FIBCAT
Direct investigation of the autocatalytic effect in protein fibrillation – from molecular mechanism to macroscopic polymorphism
| Coordinatore | KOBENHAVNS UNIVERSITET
Organization address
postcode: 1017 contact info |
| Nazionalità Coordinatore | Denmark [DK] |
| Totale costo | 228˙082 € |
| EC contributo | 228˙082 € |
| Programma | FP7-PEOPLE
Specific programme "People" implementing the Seventh Framework Programme of the European Community for research, technological development and demonstration activities (2007 to 2013) |
| Code Call | FP7-PEOPLE-2011-IEF |
| Funding Scheme | MC-IEF |
| Anno di inizio | 2012 |
| Periodo (anno-mese-giorno) | 2012-09-01 - 2014-08-31 |
Partecipanti
| # | ||||
|---|---|---|---|---|
| 1 | KOBENHAVNS UNIVERSITET | DK | coordinator | 228˙082.20 |
Mappa
Word cloud
Esplora la "nuvola delle parole (Word Cloud) per avere un'idea di massima del progetto.

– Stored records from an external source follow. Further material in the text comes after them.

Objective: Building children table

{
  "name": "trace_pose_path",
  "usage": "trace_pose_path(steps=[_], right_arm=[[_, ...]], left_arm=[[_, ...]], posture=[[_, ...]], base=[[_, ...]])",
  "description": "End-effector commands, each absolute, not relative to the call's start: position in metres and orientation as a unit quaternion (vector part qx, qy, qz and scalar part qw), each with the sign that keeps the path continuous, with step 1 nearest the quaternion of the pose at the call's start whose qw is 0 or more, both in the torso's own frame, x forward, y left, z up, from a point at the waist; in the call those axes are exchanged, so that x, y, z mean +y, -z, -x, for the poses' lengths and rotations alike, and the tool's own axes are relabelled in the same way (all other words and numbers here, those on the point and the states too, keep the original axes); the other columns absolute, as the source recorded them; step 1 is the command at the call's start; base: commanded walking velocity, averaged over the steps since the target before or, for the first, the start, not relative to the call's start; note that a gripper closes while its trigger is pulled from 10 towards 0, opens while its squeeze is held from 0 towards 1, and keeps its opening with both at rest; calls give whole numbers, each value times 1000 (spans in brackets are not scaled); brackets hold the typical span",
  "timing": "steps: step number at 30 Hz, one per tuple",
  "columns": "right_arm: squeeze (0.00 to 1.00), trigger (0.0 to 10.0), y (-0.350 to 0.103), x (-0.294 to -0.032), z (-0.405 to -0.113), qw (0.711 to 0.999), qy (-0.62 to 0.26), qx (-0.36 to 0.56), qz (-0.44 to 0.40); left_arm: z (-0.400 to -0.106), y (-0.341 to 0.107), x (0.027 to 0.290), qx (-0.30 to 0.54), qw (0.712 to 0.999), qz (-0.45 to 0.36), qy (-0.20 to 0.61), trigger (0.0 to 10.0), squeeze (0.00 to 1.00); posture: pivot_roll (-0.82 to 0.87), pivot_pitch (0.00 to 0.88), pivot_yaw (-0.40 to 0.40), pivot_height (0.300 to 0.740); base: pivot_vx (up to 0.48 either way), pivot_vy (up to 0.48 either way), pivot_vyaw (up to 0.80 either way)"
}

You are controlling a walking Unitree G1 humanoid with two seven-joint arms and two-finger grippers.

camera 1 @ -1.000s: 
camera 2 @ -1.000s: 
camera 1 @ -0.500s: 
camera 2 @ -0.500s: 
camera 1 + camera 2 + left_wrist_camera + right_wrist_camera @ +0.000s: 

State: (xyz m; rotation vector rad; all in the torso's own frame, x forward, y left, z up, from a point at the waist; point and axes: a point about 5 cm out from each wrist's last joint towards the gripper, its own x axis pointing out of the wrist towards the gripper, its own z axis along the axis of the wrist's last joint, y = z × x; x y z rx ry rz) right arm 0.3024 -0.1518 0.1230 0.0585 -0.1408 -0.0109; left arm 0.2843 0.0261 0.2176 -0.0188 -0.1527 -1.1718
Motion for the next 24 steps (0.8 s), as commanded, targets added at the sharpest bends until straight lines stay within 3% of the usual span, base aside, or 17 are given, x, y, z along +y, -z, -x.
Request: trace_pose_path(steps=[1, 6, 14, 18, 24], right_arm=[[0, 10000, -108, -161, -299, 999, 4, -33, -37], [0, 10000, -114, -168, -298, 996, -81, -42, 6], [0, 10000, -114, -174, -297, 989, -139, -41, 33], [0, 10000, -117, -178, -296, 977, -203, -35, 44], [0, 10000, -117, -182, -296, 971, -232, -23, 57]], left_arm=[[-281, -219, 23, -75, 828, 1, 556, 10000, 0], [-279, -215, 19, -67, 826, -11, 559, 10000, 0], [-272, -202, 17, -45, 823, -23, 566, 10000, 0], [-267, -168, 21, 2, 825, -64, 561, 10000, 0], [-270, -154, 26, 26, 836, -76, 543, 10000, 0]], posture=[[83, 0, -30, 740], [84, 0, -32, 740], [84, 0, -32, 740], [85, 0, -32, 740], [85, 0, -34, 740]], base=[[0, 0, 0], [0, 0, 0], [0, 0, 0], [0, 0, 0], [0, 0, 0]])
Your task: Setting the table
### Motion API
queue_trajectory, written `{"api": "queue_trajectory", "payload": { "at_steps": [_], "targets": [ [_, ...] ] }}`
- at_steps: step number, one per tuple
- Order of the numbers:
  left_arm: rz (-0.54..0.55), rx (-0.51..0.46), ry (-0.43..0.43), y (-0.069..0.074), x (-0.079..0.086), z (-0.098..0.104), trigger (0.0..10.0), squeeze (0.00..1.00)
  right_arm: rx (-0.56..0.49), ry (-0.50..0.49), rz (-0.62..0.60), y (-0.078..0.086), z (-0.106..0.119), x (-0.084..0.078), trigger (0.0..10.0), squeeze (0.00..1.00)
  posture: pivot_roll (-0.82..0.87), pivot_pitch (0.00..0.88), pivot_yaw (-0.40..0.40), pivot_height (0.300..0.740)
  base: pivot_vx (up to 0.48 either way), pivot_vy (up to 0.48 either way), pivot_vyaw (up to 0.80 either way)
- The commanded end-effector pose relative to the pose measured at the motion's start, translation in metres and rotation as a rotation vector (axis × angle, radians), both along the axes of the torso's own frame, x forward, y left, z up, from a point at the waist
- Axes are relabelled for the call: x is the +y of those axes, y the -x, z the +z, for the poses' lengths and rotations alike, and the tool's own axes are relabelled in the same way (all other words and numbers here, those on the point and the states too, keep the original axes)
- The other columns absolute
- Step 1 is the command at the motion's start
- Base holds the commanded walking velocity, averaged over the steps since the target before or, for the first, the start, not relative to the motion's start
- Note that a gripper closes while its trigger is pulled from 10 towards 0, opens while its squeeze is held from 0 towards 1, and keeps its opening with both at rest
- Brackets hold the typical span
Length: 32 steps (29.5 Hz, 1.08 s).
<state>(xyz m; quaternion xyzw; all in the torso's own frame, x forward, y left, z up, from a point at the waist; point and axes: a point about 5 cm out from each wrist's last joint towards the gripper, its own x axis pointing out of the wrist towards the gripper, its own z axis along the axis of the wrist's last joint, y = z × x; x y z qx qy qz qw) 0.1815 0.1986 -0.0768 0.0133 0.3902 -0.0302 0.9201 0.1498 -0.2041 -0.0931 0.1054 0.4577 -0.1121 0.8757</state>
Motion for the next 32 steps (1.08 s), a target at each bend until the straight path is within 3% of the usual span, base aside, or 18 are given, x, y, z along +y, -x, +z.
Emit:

Obiettivo del progetto (Objective)
'Protein fibrillation is an important research topic in different scientific fields. For example, increased knowledge on protein fibrillation may clarify different aspects related to pathologies like Alzheimer's and Parkinson's diseases, which are characterized by the build-up of amyloid fibrils in the involved tissues. An important aspect of fibril formation is the ability of fibril itself to catalyze the fibrillation process, known as secondary nucleation, with the fibril surface playing a still poorly understood role in this mechanism. The present proposal aims to investigate aspects of macroscopic fibril polymorphism in relation to the molecular structure of the fibrils and the molecular mechanism of aggregate growth. The focus will be on the surface properties of the fibrils and their role in determining both the evolution of the aggregate growth and the 3D arrangement. Fibril formation will be studied in vitro for two different systems: insulin and alpha synuclein (aSN). The temporal features of the aggregation process will be studied in different experimental conditions using an approach based on amyloid sensitive probes and dynamic light scattering. A morphological investigation on the macroscopic scale of the occurring species will be performed by means of imaging techniques (atomic force and optical microscopy) and the structural details of these species (both intermediate and mature aggregates) will be investigated by small angle X-ray scattering and X-ray fibre diffraction. Surface structural details will be investigated by a novel approach based on a combined use of SAXS and ultrasonic resonator technology, able to provide quantitative information on the compressibility of the solvent around the aggregate. The catalytic propensity of species with different surface properties will be quantified by fluorescence spectroscopy during seeding experiments, and visualized by confocal microscopy.'
Introduzione (Teaser)
Age-related disorders are on the rise with increasing life expectancy. Understanding the pathology and the underlying mechanisms of these conditions is crucial for finding effective therapies.
Descrizione progetto (Article)
The hallmark of many neurodegenerative disorders such as Alzheimer's and Parkinson's disease is the presence of protein aggregates known as amyloids. Amyloid fibrils emerge from the inappropriate folding of various proteins that erroneously interact with each other, causing significant pathologies.
Scientists on the EU-funded FIBCAT project performed a detailed investigation to unravel the mechanism of amyloid formation and their structural features. They used the proteins Concanavalin A, insulin and Equine Lysozime as a model systems, and combined advanced microscopy with small angle X-ray scattering to characterise the aggregates.
Researchers successfully obtained high-resolution information - almost to the level of the atom - of the early structural modifications implicated in protein aggregation. Such detailed knowledge is central for the design of inhibitors to treat neurodegenerative diseases. In addition, they generated data on the physical properties of amyloid structures, focusing on the role of water in inter-protein interactions, the kinetics of aggregation and the morphology of the final aggregates.
Based on these mechanisms, the FIBCAT consortium went on to study the aggregation process for alpha-synuclein, the protein implicated in Parkinson's disease. They investigated the aggregation pathway and the disruptive capacity of various intermediates on biological membranes. They monitored in real time the interaction between protein and membrane to discover that intermediate products were as toxic as final aggregates.
From a therapeutic perspective, researchers used the small molecule thioflavin-T to monitor different conformations and structural states of the protein as well as several fluorescent markers to identify physico-chemical properties of the aggregates.
Interfering with the stability of the aggregated protein and preventing the toxic effects of amyloid fibrils open up novel avenues for treatment of neurodegenerative disorders. Given the detrimental effect of these conditions on the quality of life of patients and their families, the findings of the FIBCAT have great socioeconomic significance.